I'm trying to do an object detection model on tensorflow with keras but I've been having so difficulty. I automated the task of finding the bounding boxes of my training images(training dataset is of a game) and dumped then all on a .csv file containing all the data pertaining to it: frame in which object appeared, coordinates of the bounding box, and class of the object. Each bounding box has a different row on the dataset even if multiple boxes appear on the same frame.
I'm trying to import my dataset into Tensorflow using this function:
def Data_Loader(annotation_file):
data=pd.read_csv(annotation_file)
data_groups=data.groupby('filename')
Dataset={'images':[], 'bounding_boxes':[]}
ngroups=data_groups.ngroups
for image_name, group in data_groups:
BBoxes={'classes': [], 'boxes':[]}
for _, row in group.iterrows():
BBoxes['boxes'].append(Get_BBOX(row))
BBoxes['classes'].append(class_ids.index(row['class']))
Dataset['bounding_boxes'].append(tf.data.Dataset.from_tensor_slices(BBoxes))
image=load_img(image_name,(224, 224))
Dataset['images'].append(tf.constant(image))

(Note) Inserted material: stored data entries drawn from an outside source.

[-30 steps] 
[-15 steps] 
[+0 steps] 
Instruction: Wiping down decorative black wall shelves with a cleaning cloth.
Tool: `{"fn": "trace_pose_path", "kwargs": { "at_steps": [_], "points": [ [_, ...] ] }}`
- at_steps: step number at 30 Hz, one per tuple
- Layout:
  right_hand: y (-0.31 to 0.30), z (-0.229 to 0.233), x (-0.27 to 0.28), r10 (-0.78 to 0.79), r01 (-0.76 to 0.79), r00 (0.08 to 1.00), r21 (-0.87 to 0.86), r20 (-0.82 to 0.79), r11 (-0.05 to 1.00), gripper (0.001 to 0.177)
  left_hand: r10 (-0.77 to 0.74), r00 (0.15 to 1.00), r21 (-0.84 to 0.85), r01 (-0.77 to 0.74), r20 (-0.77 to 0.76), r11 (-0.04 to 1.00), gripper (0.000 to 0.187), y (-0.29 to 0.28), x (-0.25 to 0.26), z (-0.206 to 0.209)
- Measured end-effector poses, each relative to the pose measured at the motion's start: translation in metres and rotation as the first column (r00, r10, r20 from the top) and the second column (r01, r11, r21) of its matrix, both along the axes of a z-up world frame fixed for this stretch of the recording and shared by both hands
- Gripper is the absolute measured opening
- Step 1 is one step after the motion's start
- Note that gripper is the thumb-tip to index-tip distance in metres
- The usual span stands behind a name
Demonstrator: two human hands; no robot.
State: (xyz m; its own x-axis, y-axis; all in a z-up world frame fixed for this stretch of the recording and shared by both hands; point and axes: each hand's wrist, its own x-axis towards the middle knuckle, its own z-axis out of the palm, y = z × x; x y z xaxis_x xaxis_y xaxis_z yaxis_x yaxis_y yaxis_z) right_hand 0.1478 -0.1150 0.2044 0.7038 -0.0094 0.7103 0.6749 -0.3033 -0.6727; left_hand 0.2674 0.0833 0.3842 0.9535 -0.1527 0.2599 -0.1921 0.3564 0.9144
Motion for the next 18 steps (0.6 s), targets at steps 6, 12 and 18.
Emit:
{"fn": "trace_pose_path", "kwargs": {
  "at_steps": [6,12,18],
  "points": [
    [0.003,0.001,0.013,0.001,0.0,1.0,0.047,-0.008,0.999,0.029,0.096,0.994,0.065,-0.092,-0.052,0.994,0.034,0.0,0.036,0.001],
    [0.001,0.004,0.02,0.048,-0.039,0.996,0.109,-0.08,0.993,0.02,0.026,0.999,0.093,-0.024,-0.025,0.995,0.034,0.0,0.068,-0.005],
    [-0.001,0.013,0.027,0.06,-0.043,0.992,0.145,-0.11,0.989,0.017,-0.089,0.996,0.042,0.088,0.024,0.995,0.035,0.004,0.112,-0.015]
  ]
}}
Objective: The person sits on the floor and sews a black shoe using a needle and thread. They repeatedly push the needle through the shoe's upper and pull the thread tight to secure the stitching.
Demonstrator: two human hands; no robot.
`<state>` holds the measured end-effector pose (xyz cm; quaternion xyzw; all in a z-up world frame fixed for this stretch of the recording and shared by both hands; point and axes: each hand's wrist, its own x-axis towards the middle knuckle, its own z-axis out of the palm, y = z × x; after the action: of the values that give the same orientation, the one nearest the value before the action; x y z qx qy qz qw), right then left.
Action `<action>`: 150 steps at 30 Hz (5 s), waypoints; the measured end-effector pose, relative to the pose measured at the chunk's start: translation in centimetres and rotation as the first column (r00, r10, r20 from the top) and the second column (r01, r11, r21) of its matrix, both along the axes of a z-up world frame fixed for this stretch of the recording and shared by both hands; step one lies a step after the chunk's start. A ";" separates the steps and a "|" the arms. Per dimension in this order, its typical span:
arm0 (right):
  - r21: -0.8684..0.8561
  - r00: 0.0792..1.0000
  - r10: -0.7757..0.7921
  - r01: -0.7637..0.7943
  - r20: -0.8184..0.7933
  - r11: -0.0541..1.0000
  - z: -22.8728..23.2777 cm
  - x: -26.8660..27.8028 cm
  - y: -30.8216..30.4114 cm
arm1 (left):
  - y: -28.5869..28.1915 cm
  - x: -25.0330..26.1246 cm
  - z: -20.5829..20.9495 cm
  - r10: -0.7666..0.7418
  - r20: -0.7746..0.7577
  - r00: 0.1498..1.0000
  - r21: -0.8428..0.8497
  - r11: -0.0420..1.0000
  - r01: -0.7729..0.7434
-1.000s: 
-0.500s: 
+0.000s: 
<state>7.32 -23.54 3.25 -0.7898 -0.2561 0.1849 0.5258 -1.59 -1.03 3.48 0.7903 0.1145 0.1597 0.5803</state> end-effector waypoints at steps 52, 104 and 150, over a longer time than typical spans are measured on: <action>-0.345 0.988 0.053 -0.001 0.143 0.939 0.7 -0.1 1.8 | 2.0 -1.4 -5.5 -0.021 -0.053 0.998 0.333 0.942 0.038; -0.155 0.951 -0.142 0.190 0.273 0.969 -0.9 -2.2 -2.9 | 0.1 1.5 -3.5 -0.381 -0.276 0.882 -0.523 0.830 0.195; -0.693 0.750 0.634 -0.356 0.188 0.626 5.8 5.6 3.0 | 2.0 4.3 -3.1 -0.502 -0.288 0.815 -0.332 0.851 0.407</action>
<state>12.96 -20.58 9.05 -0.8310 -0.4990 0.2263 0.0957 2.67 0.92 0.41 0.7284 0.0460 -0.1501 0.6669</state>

Dataset=tf.data.Dataset.from_tensor_slices(Dataset)
return(Dataset)
Where the following is how the bounding boxes are loaded:
def Get_BBOX(row):
xmin=int(row['xmin'])
ymin=int(row['ymin'])
xmax=int(row['xmax'])
ymax=int(row['ymax'])
bbox=np.array([xmin, ymin, xmax, ymax])
return bbox
And the image is loaded like this:
def load_img(filename, target_size):
img = tf.keras.utils.load_img(filename, target_size=target_size)

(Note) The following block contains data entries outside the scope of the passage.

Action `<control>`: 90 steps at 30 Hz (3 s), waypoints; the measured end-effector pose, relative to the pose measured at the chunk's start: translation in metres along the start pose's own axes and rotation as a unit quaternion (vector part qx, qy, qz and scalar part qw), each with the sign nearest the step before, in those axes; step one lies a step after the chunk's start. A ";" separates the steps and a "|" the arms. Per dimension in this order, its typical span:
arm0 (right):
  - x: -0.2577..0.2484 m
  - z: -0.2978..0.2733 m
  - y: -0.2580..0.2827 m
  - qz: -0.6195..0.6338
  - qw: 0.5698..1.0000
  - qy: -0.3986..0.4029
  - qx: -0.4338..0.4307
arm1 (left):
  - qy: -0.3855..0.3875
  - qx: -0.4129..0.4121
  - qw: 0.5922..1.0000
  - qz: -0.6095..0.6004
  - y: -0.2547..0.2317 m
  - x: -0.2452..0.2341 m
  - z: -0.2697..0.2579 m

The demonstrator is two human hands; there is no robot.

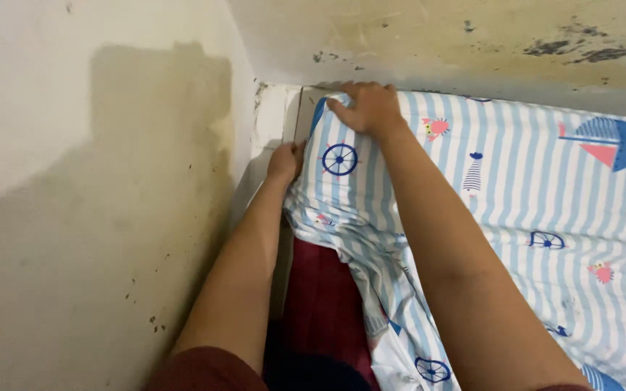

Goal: The person spreads a light blue and white striped sheet over a red mattress on the floor. They smooth the sheet, fold the edges, and tuck them under the mattress to secure it.

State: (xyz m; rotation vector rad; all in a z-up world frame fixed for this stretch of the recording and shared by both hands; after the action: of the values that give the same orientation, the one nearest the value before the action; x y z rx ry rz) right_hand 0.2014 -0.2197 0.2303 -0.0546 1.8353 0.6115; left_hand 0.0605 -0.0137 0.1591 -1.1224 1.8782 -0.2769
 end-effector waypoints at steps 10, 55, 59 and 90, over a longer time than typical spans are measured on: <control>-0.076 0.005 0.039 0.062 0.966 0.210 0.139 | -0.136 0.031 0.990 0.005 0.021 0.031 0.119; -0.028 -0.220 0.050 0.163 0.975 -0.113 -0.099 | -0.067 -0.086 0.990 -0.089 0.093 0.002 0.045; -0.021 -0.254 0.065 0.159 0.974 -0.115 -0.112 | -0.065 -0.018 0.997 -0.028 0.029 -0.023 -0.077; 0.046 -0.496 0.043 0.214 0.963 0.098 -0.129 | -0.062 -0.154 0.942 0.291 -0.067 0.090 -0.515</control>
State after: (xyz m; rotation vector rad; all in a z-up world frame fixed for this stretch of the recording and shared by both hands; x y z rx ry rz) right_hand -0.2627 -0.3850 0.3150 0.1170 1.9612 1.1846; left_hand -0.3215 -0.2457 0.4378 -0.7056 2.0856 0.4239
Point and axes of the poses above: each hand's wrist, its own z-axis towards the middle knuckle, its own x-axis out of the palm, y = z × x, the point moved 2 cm from there along z, towards the middle knuckle, and after that the axes turned 4 degrees about -y, right-handed, at the moved point
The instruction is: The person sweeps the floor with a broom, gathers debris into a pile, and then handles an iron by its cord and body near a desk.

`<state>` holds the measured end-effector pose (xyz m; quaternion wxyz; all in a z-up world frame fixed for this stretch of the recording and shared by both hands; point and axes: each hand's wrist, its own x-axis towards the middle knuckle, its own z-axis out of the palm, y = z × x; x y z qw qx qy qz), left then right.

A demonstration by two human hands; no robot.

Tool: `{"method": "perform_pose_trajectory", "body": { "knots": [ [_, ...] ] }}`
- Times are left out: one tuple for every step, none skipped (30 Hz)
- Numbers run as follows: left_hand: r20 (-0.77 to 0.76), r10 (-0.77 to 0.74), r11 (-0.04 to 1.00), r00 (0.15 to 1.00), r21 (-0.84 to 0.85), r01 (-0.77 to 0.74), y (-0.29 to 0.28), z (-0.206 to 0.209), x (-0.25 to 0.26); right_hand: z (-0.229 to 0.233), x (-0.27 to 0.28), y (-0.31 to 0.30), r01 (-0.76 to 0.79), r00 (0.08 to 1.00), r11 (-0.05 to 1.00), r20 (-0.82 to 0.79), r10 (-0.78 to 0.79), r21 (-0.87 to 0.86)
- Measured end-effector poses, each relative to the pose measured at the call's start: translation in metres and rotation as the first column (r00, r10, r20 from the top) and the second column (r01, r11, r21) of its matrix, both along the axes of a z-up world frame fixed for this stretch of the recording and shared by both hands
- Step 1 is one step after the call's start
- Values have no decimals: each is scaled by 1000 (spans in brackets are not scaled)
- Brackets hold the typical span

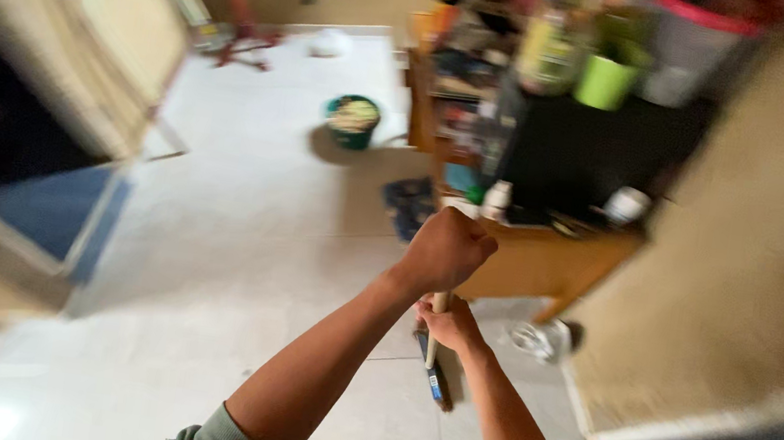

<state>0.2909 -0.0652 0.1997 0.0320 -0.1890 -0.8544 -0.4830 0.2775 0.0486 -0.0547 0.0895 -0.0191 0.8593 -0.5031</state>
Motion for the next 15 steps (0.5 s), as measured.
{"method": "perform_pose_trajectory", "body": {
  "knots": [
    [0,47,999,999,-1,-47,-18,0,-1,5,-4,-21,-47,999,999,0,47,0],
    [-24,84,996,996,-10,-85,-37,0,-2,10,-7,-41,-94,995,994,33,92,61],
    [-49,124,992,991,-21,-125,-55,0,-2,16,-9,-60,-145,988,982,66,138,121],
    [-48,172,985,984,-22,-174,-73,-1,-1,21,-9,-81,-194,980,974,67,187,120],
    [-56,210,978,976,4,-210,-93,-1,3,25,-9,-102,-234,970,967,96,225,103],
    [-65,247,969,967,30,-246,-112,-1,7,29,-8,-123,-274,957,958,125,263,86],
    [-65,291,957,955,28,-290,-130,2,14,32,-5,-142,-317,944,945,124,306,84],
    [6,344,939,939,6,-344,-147,5,22,34,-2,-161,-358,930,926,139,341,122],
    [77,392,920,917,-18,-392,-164,6,28,34,-1,-180,-393,916,905,152,371,160],
    [76,429,903,900,-19,-429,-179,8,34,31,0,-199,-430,900,889,152,408,159],
    [120,471,882,874,-39,-470,-194,11,38,26,1,-216,-467,883,873,115,454,138],
    [162,511,859,844,-60,-509,-207,12,44,20,3,-234,-504,863,856,78,498,116],
    [162,538,842,827,-61,-536,-219,12,50,12,5,-252,-532,847,839,78,526,115],
    [82,540,841,838,-90,-533,-232,13,55,5,8,-271,-554,833,830,42,552,64],
    [0,529,842,849,-119,-525,-243,15,60,1,10,-286,-569,822,822,3,569,14]
  ]
}}
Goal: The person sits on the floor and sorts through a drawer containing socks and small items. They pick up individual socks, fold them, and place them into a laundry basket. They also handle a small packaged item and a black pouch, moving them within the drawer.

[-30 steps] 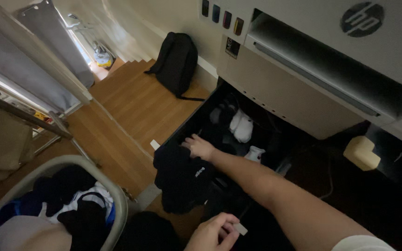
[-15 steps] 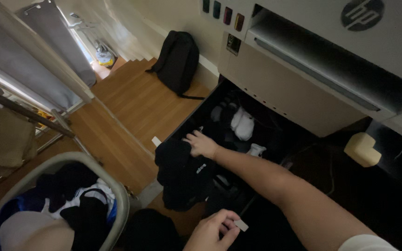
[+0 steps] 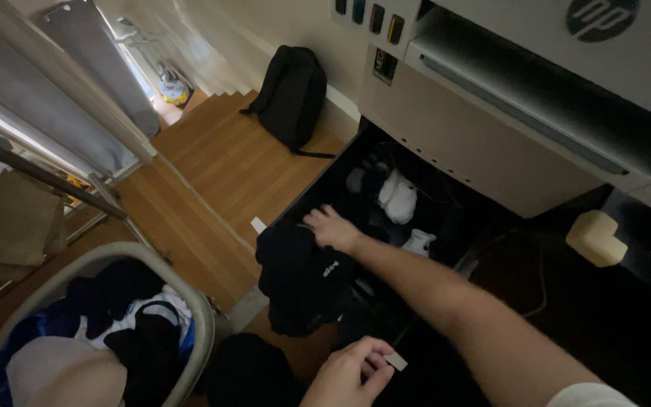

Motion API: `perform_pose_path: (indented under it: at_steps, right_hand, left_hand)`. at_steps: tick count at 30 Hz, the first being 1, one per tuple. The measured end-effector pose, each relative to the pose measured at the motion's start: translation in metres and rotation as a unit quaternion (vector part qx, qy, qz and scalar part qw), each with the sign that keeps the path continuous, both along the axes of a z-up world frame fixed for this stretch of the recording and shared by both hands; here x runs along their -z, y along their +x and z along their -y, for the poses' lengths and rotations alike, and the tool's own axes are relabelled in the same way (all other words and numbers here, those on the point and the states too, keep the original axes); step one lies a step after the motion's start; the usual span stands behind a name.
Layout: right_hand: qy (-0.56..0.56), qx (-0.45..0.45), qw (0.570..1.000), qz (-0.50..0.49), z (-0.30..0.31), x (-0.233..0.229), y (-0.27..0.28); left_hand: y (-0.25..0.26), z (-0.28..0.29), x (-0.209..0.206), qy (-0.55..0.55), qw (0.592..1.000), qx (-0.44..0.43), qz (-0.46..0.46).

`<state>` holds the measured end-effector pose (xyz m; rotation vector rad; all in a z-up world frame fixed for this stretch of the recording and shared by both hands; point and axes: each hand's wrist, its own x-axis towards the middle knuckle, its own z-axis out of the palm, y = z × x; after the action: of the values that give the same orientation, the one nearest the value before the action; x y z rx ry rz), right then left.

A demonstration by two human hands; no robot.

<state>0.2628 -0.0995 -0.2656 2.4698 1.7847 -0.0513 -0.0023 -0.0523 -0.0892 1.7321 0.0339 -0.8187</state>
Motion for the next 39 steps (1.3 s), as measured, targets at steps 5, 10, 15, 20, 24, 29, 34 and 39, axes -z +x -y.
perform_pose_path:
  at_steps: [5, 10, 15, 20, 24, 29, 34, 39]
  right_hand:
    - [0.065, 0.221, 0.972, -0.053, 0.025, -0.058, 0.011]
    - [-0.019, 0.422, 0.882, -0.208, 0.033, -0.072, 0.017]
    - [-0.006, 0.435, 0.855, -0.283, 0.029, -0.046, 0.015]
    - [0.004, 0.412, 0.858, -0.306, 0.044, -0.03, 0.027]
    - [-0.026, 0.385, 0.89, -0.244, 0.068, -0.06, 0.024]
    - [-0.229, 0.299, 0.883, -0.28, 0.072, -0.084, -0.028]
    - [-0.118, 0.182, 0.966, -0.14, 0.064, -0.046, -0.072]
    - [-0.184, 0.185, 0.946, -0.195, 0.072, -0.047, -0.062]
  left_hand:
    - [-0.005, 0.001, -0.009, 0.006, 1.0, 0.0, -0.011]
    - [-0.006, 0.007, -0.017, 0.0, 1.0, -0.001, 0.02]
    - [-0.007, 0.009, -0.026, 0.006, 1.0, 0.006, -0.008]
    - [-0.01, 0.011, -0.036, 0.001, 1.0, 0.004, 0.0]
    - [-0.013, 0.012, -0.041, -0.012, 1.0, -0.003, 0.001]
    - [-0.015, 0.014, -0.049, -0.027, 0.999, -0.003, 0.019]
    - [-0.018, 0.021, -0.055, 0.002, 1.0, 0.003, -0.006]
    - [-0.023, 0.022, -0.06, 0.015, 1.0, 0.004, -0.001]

img = tf.keras.utils.img_to_array(img)
return (img)
I'm using this tutorial from Keras to guide myself
But whenever I reach the part of the tutorial for applying the map on the data, I get the following error message:
'_VariantDataset' object is not subscriptable
Anyone knows what I could be doing wrong and how to fix it?
I tried multiple times to make several conversions of types, changing from dictionaries containing list to lists of dictionaries and all other kinds of things. None of which yielded any results.